Under the sexual selection hypothesis, at maturity males allocate more resources to pigmentation relative to juveniles due its importance in courtship and mate choice in some species. However, no study has experimentally provided evidence of a sexually selected color trait in Graptemys, and sexual selection cannot explain the ontogenetic shift of coloration from juvenile to females as evident from the nonlinear relationships.

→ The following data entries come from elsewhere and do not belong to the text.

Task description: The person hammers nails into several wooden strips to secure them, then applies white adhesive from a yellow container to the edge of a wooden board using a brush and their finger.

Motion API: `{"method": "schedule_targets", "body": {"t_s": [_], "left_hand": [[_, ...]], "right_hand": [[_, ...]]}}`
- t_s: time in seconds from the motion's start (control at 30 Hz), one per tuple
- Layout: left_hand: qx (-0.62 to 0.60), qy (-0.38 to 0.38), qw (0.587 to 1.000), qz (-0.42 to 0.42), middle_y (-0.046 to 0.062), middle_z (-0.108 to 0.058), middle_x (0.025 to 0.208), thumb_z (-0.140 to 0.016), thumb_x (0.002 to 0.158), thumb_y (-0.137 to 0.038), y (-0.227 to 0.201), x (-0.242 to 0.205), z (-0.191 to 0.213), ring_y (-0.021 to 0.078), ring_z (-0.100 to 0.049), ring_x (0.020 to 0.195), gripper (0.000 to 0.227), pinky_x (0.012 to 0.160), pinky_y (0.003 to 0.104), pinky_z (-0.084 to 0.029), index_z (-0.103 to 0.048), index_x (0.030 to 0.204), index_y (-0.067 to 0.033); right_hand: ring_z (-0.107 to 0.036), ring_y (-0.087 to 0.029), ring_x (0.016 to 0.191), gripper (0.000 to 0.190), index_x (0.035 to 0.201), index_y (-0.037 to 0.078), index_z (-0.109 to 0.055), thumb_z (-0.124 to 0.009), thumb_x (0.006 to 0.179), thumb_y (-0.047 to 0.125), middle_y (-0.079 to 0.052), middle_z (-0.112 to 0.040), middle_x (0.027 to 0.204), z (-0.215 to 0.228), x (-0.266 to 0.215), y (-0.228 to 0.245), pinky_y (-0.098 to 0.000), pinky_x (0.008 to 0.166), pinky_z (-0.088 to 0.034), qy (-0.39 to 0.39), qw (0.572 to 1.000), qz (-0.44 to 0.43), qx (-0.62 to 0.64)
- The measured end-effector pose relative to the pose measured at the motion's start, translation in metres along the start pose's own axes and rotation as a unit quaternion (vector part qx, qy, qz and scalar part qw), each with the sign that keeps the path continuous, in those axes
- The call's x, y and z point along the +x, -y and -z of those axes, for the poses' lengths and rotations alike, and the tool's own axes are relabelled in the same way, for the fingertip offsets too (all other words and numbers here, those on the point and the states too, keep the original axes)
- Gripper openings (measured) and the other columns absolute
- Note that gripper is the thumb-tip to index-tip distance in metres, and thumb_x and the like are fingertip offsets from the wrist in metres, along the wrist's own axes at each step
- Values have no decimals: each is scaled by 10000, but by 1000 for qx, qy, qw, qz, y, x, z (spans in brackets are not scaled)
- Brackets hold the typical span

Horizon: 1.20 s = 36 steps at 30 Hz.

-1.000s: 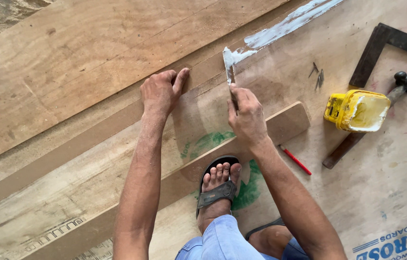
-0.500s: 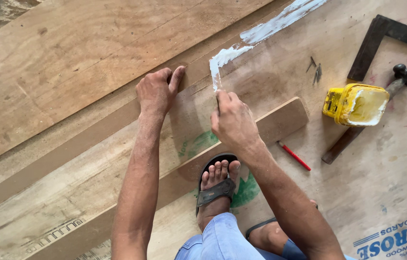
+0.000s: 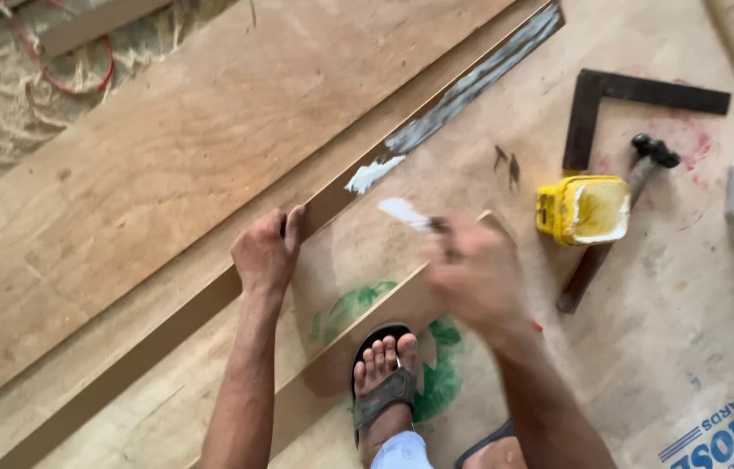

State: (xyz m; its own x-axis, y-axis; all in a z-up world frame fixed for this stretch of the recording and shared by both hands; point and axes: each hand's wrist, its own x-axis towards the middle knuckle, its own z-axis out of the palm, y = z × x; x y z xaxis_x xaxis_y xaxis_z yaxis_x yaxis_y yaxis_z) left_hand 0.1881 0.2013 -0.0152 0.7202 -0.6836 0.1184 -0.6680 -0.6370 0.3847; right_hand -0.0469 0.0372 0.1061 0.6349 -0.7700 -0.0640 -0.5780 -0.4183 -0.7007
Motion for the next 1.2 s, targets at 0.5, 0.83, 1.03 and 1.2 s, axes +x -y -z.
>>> {"method": "schedule_targets", "body": {"t_s": [0.5, 0.83, 1.03, 1.2], "left_hand": [[33, 85, 996, 22, 192, -682, 746, -607, 1045, -564, 13, 15, 0, 398, -674, 713, 541, 636, 511, -523, -694, 816, -82], [8, 54, 998, 3, 163, -671, 702, -575, 1035, -561, 17, 12, -1, 375, -668, 663, 552, 617, 495, -521, -660, 747, -98], [9, 40, 999, -5, 165, -671, 688, -590, 1027, -547, 20, 13, -1, 372, -668, 655, 561, 601, 497, -523, -663, 722, -82], [3, 77, 997, 25, 138, -645, 624, -565, 1029, -573, 17, 15, -7, 309, -659, 585, 585, 578, 475, -524, -644, 703, -93]], "right_hand": [[-721, -338, 893, 522, 1353, 61, -604, -766, 888, 233, -182, -757, 1012, 117, -17, -177, -461, 808, -562, -67, 954, -252, -150], [-656, -251, 874, 246, 1201, 61, -631, -681, 1019, 219, -138, -638, 1112, -7, 33, -74, -413, 794, -582, 5, 997, 72, -24], [-654, -418, 870, 944, 1687, 184, -55, -654, 958, 155, -218, -583, 1150, -97, 74, -73, -527, 781, -554, 64, 992, 65, -91], [-663, -401, 856, 985, 1680, 138, -10, -631, 918, 68, -235, -570, 1127, -115, 77, -81, -501, 803, -573, 27, 987, 129, -97]]}}
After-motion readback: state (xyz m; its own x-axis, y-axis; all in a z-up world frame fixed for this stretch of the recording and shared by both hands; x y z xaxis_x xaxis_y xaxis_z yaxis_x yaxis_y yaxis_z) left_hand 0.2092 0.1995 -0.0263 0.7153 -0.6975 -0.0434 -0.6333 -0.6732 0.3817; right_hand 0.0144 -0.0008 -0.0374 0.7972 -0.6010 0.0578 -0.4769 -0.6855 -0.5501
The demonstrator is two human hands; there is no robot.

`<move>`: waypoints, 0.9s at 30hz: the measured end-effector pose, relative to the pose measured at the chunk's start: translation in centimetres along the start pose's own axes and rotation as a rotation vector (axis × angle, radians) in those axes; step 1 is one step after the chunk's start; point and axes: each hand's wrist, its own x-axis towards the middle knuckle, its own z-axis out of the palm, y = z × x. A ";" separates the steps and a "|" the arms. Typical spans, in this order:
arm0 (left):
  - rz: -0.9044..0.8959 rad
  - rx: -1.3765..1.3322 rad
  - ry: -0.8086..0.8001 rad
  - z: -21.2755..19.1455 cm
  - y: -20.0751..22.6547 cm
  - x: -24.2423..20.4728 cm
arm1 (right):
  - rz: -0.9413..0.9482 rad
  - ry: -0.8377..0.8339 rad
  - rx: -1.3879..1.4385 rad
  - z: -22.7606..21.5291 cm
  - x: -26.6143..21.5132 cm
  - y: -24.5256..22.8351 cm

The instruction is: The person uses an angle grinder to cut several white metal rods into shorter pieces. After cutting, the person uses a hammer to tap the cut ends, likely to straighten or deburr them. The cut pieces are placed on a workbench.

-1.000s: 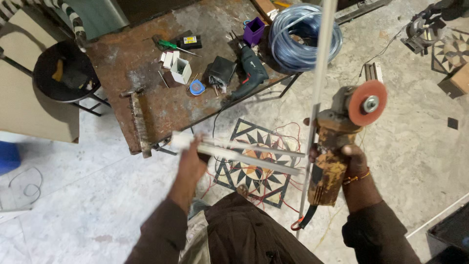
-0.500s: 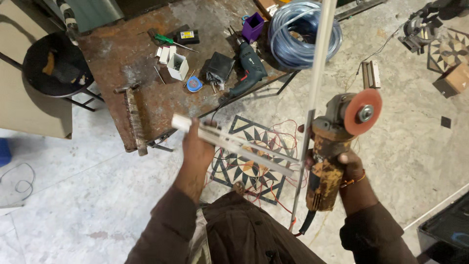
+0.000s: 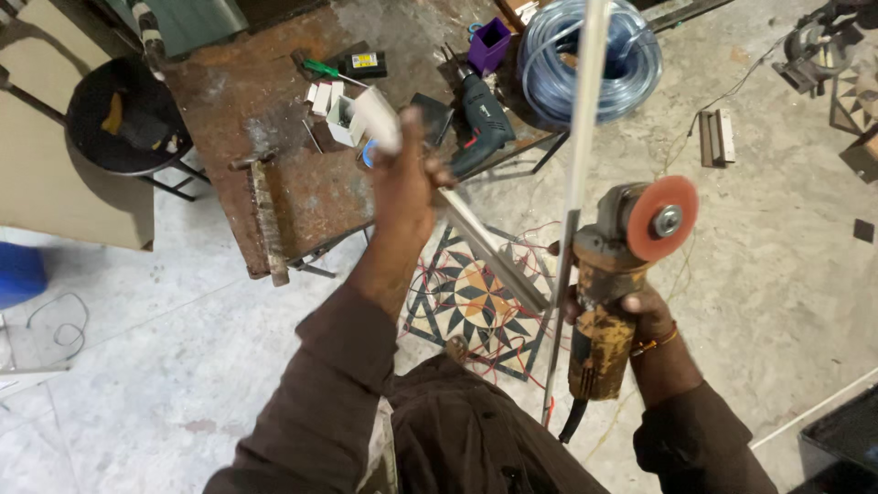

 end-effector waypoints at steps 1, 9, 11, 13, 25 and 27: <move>-0.028 -0.038 0.097 -2.1 -0.5 0.0 | -0.013 0.033 -0.005 -0.2 0.0 0.0; 0.065 -0.226 0.473 -25.5 -0.4 -1.6 | -0.111 0.139 -0.089 -0.5 0.1 -2.0; 0.141 -0.068 0.533 -30.4 -0.1 -2.9 | -0.117 0.156 -0.098 -0.5 0.1 -2.4; 0.114 0.148 0.643 -34.1 -0.5 -4.6 | -0.114 0.179 -0.104 -0.5 -0.2 -2.5; -0.303 1.105 1.037 -38.0 -5.6 -6.6 | 0.002 0.196 -0.185 -0.4 0.6 -1.1; 0.076 1.356 0.555 -31.7 -6.0 -8.1 | 0.020 0.198 -0.197 -0.1 1.0 -0.2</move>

Finally, our results could have no adaptive significance and may be merely a by-product (i.e., epiphenomenon) of differing selection pressures on body size/growth rates for males, females, and juveniles (see Gould and Lewontin 1979). Graptemys species exhibit extreme sexual dimorphism, where females are larger than males (Lindeman 2013) and the strength and type of selection pressures (i.e., natural and sexual selection) on body size differs between the sexes (see Gibbons and Lovich 1990). Not only is selection pressure different for body size between males and females, it is also different for body growth rates between juveniles and adults (see Janzen et al. 2000). The differing selection pressure on body size and growth rates in Graptemys through time could influence pigmentation allometry greatly, because allometric patterns are ultimately a function of the “net selection experienced on trait size and body size, an ontogenetic resource-allocation trade-offs between these traits, and genetic constraints” (Bonduriansky 2007). Therefore, our nonlinear relationships could be attributed to changes in body growth rates through time – rapid growth of hatchlings/juveniles and slow growth rates after maturity – and less attributable to actual selection pressure (e.g., sexual selection and/or sexual niche partitioning) on the coloration pattern itself. Although sexual selection (for males only) and sexual niche partitioning (for females only) would be insignificant forces in juvenile color evolution, these mechanisms would become stronger and more significant after maturity when selection pressure on growth rates reduce. Therefore, the coloration patterns in Graptemys are most likely linked to multiple evolutionary mechanisms acting at different times and strengths.